On Tuesday, Senate Judiciary advanced their committee substitute for SB 53. If signed into law, the bill would require certain individuals to submit to DNA testing upon arrest. On Wednesday, the House Education Committee heard testimony from State Superintendent of Schools David Roach regarding HB 2003 – designed to “help students achieve grade level literacy and numeracy by the end of third grade.” And on Thursday, the Senate Health and Human Resources Committee advanced SB 269, which seeks to increase the dental care coverage limit for Medicaid recipients. 

Senate Judiciary, on Wednesday, voted to adopt their committee substitute for SB 10, the Campus Defense Act – also known as “Campus Carry.” If made law, this bill would, “allow persons who are holders of concealed handgun permits to carry concealed on the campuses of the state’s institutions of higher education.”

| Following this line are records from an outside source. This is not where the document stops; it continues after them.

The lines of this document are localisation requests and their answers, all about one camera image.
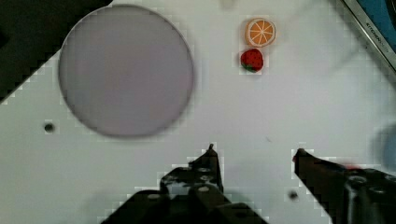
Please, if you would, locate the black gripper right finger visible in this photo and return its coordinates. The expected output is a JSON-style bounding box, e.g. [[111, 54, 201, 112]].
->
[[292, 148, 396, 224]]

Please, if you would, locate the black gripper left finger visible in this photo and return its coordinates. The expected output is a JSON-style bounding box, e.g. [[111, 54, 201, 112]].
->
[[101, 145, 268, 224]]

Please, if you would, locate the round lilac plate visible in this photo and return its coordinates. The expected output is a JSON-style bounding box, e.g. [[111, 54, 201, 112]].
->
[[58, 5, 195, 138]]

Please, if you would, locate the small red strawberry toy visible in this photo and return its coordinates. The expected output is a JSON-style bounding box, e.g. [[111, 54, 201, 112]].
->
[[240, 49, 264, 73]]

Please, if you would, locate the orange slice toy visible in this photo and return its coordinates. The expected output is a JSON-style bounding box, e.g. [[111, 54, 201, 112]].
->
[[245, 18, 276, 48]]

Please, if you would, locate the black toaster oven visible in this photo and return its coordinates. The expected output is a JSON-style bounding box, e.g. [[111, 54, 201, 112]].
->
[[338, 0, 396, 73]]

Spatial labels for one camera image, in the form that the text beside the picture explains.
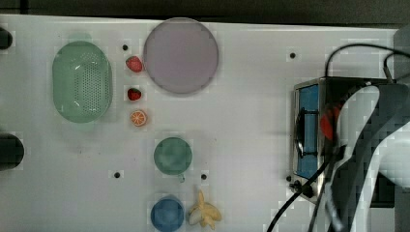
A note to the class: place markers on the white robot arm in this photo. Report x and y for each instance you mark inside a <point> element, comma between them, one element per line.
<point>373,138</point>

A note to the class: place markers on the blue cup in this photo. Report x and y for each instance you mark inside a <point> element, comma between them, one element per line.
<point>168,214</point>

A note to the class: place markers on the green mug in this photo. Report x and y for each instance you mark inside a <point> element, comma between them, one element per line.
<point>173,157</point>

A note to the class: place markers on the toy orange slice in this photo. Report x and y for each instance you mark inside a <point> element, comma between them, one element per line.
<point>139,118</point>

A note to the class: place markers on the black toaster oven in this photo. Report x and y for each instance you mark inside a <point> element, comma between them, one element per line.
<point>310,148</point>

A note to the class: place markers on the red plush ketchup bottle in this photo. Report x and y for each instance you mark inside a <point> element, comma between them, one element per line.
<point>328,121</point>

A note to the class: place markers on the light red toy strawberry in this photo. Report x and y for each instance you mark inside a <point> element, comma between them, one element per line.
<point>134,64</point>

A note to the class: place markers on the dark red toy strawberry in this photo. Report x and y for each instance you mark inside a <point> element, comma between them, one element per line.
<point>134,94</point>

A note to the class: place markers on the green perforated colander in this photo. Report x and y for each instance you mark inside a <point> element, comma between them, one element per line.
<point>81,80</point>

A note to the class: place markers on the black cylinder cup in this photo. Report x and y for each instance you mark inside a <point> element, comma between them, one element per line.
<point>6,39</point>

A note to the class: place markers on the peeled toy banana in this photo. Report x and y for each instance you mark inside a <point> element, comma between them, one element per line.
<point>204,213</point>

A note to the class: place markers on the lilac round plate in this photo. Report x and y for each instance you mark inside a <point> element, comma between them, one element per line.
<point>181,55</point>

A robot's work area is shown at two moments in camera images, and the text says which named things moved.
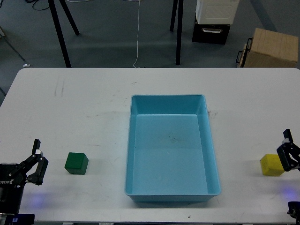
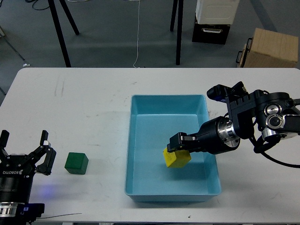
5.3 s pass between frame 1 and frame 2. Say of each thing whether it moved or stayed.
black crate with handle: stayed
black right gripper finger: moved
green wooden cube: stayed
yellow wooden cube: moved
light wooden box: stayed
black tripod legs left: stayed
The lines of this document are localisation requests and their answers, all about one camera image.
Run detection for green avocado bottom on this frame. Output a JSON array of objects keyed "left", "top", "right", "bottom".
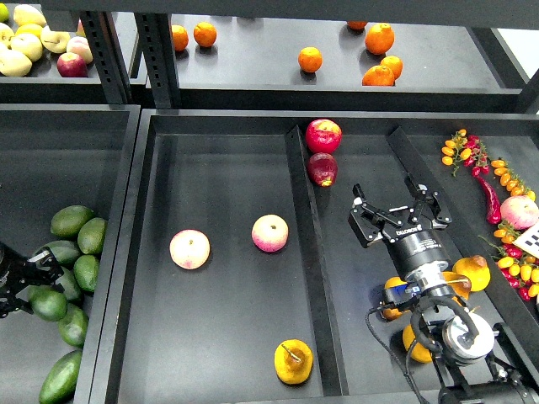
[{"left": 39, "top": 349, "right": 83, "bottom": 404}]

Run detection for lower cherry tomato bunch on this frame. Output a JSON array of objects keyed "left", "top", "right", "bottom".
[{"left": 480, "top": 221, "right": 538, "bottom": 301}]

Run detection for bright red apple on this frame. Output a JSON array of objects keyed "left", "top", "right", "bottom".
[{"left": 306, "top": 119, "right": 342, "bottom": 154}]

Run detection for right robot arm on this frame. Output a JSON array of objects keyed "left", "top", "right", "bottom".
[{"left": 348, "top": 177, "right": 538, "bottom": 403}]

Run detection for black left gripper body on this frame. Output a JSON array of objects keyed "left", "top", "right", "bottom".
[{"left": 1, "top": 243, "right": 28, "bottom": 297}]

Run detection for upper cherry tomato bunch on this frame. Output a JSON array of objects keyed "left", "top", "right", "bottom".
[{"left": 440, "top": 129, "right": 490, "bottom": 177}]

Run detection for orange centre shelf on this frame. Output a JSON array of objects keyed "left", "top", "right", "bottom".
[{"left": 297, "top": 46, "right": 323, "bottom": 73}]

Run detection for black middle tray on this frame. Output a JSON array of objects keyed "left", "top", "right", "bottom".
[{"left": 85, "top": 109, "right": 538, "bottom": 403}]

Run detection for green avocado small right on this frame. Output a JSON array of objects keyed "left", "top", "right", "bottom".
[{"left": 73, "top": 255, "right": 100, "bottom": 293}]

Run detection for black shelf post left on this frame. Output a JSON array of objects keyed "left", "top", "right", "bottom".
[{"left": 80, "top": 11, "right": 132, "bottom": 104}]

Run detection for red apple on shelf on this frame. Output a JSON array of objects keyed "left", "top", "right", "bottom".
[{"left": 56, "top": 52, "right": 88, "bottom": 77}]

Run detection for red chili pepper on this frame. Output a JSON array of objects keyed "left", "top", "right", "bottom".
[{"left": 476, "top": 177, "right": 502, "bottom": 225}]

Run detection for orange lower right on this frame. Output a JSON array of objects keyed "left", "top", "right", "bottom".
[{"left": 361, "top": 65, "right": 395, "bottom": 87}]

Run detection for pale yellow pear front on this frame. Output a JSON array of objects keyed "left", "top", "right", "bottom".
[{"left": 0, "top": 50, "right": 32, "bottom": 77}]

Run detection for cherry tomato bunch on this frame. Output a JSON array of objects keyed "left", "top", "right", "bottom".
[
  {"left": 480, "top": 221, "right": 538, "bottom": 301},
  {"left": 440, "top": 129, "right": 490, "bottom": 177}
]

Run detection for orange small right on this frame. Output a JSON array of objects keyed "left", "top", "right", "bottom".
[{"left": 380, "top": 56, "right": 403, "bottom": 81}]

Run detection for dark red apple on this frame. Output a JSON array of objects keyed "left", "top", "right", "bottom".
[{"left": 307, "top": 152, "right": 338, "bottom": 188}]

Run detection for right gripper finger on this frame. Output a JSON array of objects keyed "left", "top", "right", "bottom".
[
  {"left": 403, "top": 174, "right": 452, "bottom": 236},
  {"left": 348, "top": 183, "right": 398, "bottom": 247}
]

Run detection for yellow pear with stem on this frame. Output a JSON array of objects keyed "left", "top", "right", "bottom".
[{"left": 442, "top": 271, "right": 472, "bottom": 306}]

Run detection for dark avocado left middle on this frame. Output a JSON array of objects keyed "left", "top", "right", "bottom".
[{"left": 33, "top": 240, "right": 83, "bottom": 268}]

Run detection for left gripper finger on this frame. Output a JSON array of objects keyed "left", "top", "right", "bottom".
[
  {"left": 0, "top": 295, "right": 34, "bottom": 318},
  {"left": 24, "top": 247, "right": 64, "bottom": 290}
]

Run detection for black left tray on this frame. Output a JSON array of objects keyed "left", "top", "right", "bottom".
[{"left": 1, "top": 104, "right": 140, "bottom": 403}]

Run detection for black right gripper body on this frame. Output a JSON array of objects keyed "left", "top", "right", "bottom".
[{"left": 383, "top": 228, "right": 449, "bottom": 290}]

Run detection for pink apple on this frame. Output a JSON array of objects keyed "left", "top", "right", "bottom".
[
  {"left": 251, "top": 214, "right": 289, "bottom": 253},
  {"left": 169, "top": 229, "right": 211, "bottom": 270}
]

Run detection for pink apple centre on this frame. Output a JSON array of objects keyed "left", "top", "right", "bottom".
[{"left": 251, "top": 214, "right": 289, "bottom": 253}]

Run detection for dark avocado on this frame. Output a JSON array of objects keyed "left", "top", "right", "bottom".
[
  {"left": 56, "top": 267, "right": 83, "bottom": 304},
  {"left": 33, "top": 240, "right": 83, "bottom": 268}
]

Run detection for checkered marker card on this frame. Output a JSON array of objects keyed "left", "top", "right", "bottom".
[{"left": 513, "top": 223, "right": 539, "bottom": 258}]

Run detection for orange under shelf edge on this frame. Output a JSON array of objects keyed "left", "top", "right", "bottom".
[{"left": 346, "top": 21, "right": 368, "bottom": 31}]

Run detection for pink apple left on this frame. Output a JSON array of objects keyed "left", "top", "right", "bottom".
[{"left": 169, "top": 229, "right": 211, "bottom": 270}]

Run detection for black upper shelf tray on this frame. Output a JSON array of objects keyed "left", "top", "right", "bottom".
[{"left": 171, "top": 15, "right": 526, "bottom": 113}]

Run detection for orange cherry tomato string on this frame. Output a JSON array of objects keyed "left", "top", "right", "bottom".
[{"left": 490, "top": 157, "right": 537, "bottom": 203}]

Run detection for orange large upper right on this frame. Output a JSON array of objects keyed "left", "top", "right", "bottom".
[{"left": 365, "top": 23, "right": 395, "bottom": 55}]

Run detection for pink peach right tray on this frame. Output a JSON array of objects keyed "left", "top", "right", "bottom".
[{"left": 500, "top": 195, "right": 538, "bottom": 231}]

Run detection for dark avocado lower middle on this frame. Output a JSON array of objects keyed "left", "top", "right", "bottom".
[{"left": 56, "top": 267, "right": 83, "bottom": 304}]

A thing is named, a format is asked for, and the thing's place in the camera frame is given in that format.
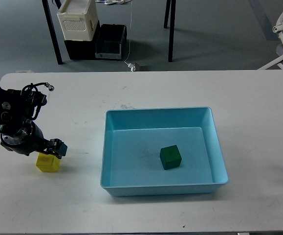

Sen. Mike Caputo, D-Marion, was the only Senate-member who voiced opposition to the bill, saying, “I just think it’s insane to put this into code that it’s okay to carry guns on college campuses.” 

Sen. Mike Caputo, D-Marion.

And finally on Friday, the Senate Workforce Committee heard testimony from WV Press Association Executive Director Don Smith regarding SB 21, which seeks to make certain documents containing wage-records confidential. 

“As a rule, the Press Association opposes government documents and public records being made confidential,” Smith said. Smith’s arguments, however, did not persuade the Workforce Committee, as members voted to move the bill forward to the Senate’s Committee on Finance. 

The RealWV will provide continual legislative updates throughout the 2023 Regular Session.